Of note, those in the “undetermined ALS” category, meaning there are insufficient data to classify them into the other categories, could later convert to registry-eligible cases “when or if additional data are available and analyzed,” the researchers wrote.
Single disease-specific prescription to mark ‘likely ALS’ case
Now, CDC researchers and colleagues in the U.S. discussed these recommendations and provided data to support their implementation.
These scientists retrospectively analyzed registry data from “possible ALS” cases spanning 2011–17 to evaluate the consequences of making these updates.
In 2011, 720 people were considered to have “possible ALS” based on a single riluzole prescription and were not included in the registry. Of them, 305 (42%) were classified as registry-eligible by 2017, with 186 of them (61%) meeting “confirmed ALS” criteria.
Under the newly proposed diagnostic criteria, all 720 of these people would have been deemed a “likely ALS” case in 2011 and eligible for registry inclusion.

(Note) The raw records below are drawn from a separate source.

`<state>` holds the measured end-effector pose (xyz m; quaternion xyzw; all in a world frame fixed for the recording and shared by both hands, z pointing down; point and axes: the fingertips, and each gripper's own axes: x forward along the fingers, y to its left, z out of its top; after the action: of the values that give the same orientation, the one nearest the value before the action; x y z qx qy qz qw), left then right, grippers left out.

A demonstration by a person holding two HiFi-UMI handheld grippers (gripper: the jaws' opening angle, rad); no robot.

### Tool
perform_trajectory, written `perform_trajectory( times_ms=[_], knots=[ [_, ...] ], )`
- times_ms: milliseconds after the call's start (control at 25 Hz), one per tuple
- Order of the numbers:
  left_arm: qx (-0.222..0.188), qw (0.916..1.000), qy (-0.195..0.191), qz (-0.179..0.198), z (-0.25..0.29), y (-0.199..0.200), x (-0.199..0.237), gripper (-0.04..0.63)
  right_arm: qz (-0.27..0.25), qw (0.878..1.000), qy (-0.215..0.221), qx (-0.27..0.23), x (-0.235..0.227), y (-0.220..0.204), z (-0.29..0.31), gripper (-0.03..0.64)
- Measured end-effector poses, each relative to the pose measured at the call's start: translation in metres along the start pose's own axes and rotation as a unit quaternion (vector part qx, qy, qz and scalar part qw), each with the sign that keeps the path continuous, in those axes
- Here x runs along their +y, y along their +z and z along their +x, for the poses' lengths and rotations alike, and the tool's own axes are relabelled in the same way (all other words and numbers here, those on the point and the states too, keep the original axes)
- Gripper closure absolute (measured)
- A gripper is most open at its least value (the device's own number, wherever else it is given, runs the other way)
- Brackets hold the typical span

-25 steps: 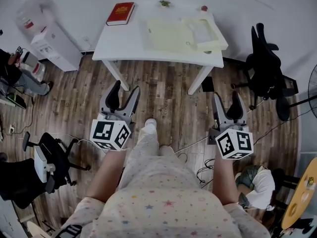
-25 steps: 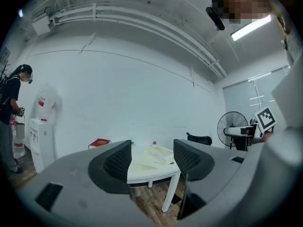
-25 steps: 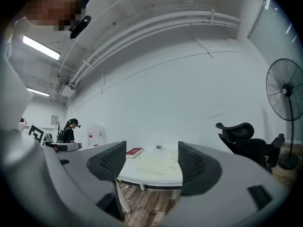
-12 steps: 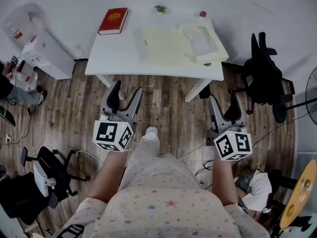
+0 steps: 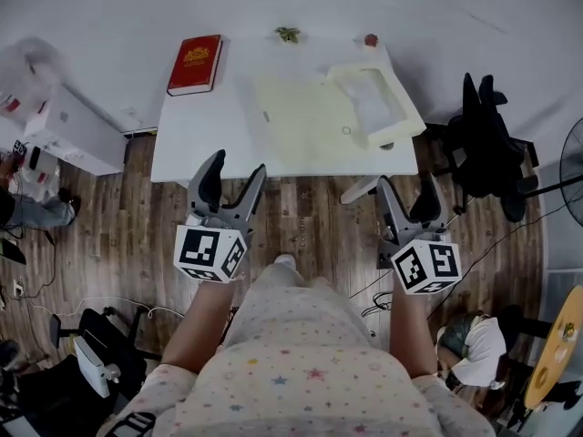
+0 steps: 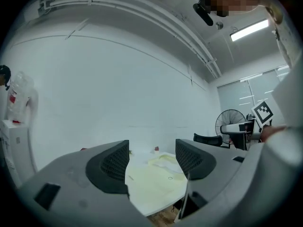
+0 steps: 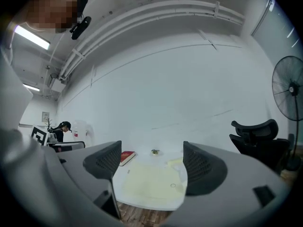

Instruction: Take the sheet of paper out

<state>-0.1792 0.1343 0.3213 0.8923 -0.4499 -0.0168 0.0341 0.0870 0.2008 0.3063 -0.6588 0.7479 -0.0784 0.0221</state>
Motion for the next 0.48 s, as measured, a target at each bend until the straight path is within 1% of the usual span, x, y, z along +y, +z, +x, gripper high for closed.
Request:
perform_trajectory(
  times_ms=[120,280,480],
  knots=[
    [0.003,1.0000,-0.005,-0.004,0.019,0.000,0.015,0.313,0.003,1.000,-0.011,0.000,-0.004,0.002,0.015,0.227],
    [0.018,0.9996,-0.007,-0.019,0.042,-0.013,0.021,0.314,0.007,1.000,-0.023,0.017,-0.017,-0.004,0.030,0.227],
    [0.033,0.9990,-0.002,-0.029,0.070,-0.026,0.024,0.313,0.011,0.999,-0.020,0.023,-0.040,-0.011,0.058,0.227]
  ],
)
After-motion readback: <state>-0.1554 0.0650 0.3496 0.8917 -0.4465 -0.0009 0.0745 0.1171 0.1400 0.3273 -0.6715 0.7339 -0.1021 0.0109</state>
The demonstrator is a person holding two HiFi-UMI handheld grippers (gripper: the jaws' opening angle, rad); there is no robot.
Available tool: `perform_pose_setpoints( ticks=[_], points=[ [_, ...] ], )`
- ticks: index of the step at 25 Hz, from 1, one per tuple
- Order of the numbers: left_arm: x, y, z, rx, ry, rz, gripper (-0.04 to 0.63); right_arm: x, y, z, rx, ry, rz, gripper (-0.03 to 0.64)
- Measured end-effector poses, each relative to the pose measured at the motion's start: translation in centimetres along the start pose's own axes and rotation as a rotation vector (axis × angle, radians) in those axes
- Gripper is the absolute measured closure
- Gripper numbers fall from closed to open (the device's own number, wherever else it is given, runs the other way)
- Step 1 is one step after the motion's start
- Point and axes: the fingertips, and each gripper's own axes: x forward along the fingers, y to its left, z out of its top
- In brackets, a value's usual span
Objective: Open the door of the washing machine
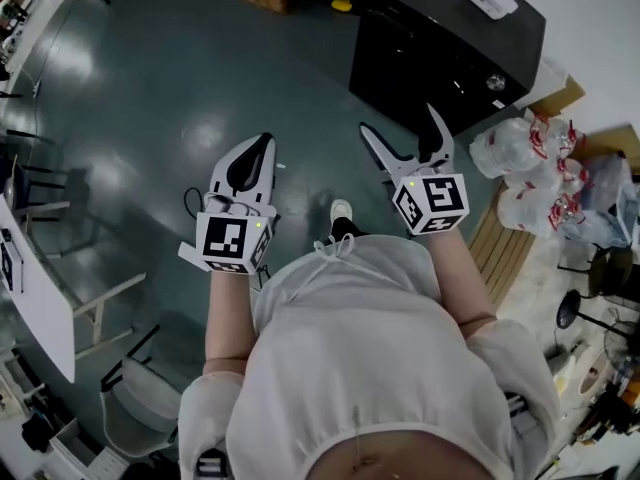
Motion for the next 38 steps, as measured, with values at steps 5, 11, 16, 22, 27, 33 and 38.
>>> perform_pose_setpoints(
  ticks=[5, 11, 16, 22, 27, 33, 38],
  points=[
    [8.2, 2.6, 0.1, 0.002, 0.024, -0.007, 0.574, 6.6, -5.6, -0.9, 0.013, 0.046, -0.023, 0.132],
    [15.3, 5.6, -0.4, -0.017, 0.058, -0.026, 0.574, 12.1, -9.9, -2.2, 0.031, 0.102, -0.070, 0.132],
    [21.9, 7.2, -1.4, -0.007, 0.083, -0.128, 0.574, 16.8, -13.2, -2.6, 0.048, 0.112, -0.155, 0.140],
    [32.4, 10.7, -1.8, 0.047, 0.103, -0.315, 0.574, 24.0, -17.4, -3.8, 0.077, 0.139, -0.295, 0.140],
    [40.6, 13.3, -1.8, 0.081, 0.127, -0.529, 0.574, 28.4, -20.4, -4.2, 0.135, 0.165, -0.475, 0.140],
    [48.0, 16.0, -2.3, 0.084, 0.141, -0.675, 0.574, 31.9, -22.9, -7.4, 0.238, 0.241, -0.672, 0.140],
    [52.5, 16.5, -4.4, 0.072, 0.162, -0.785, 0.574, 33.7, -24.2, -12.3, 0.321, 0.345, -0.785, 0.160]
  ],
)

Added to the 12,187 ALS cases already considered definitive under the existing criteria, this would bring the total number of cases to 12,907 for that year.
In subsequent years, this pattern persisted, raising the total count of registry-eligible ALS cases.
For 2017, the most current year of available ALS prevalence data, 1,584 additional cases would have been considered, for a final 19,384 total cases.
“Over time, some of the ‘likely ALS’ cases could become ‘confirmed ALS’ cases as the Registry obtains more validating information (e.g. medical encounter code, NDI death certificate stating ALS as a cause of death),” the team wrote.
“By introducing this new classification, the total ALS cases in each year will be inclusive of those who are eligible by a single qualifier alone, reducing the likelihood of undercounting the persons with ALS living in the US,” they added.
Overall, “the data analyses conducted by the Registry support the adjusting of the case-finding algorithm and reclassifying cases into more descriptive categories, beginning with calendar year 2018 data,” the researchers wrote.
They noted that the registry’s framework will continue to be updated as new ALS therapies are approved and new data sources become available.
“If it is determined these therapeutics will primarily be used for ALS, then it is our intent to add them as a criterion for a Registry-eligible case,” the team concluded.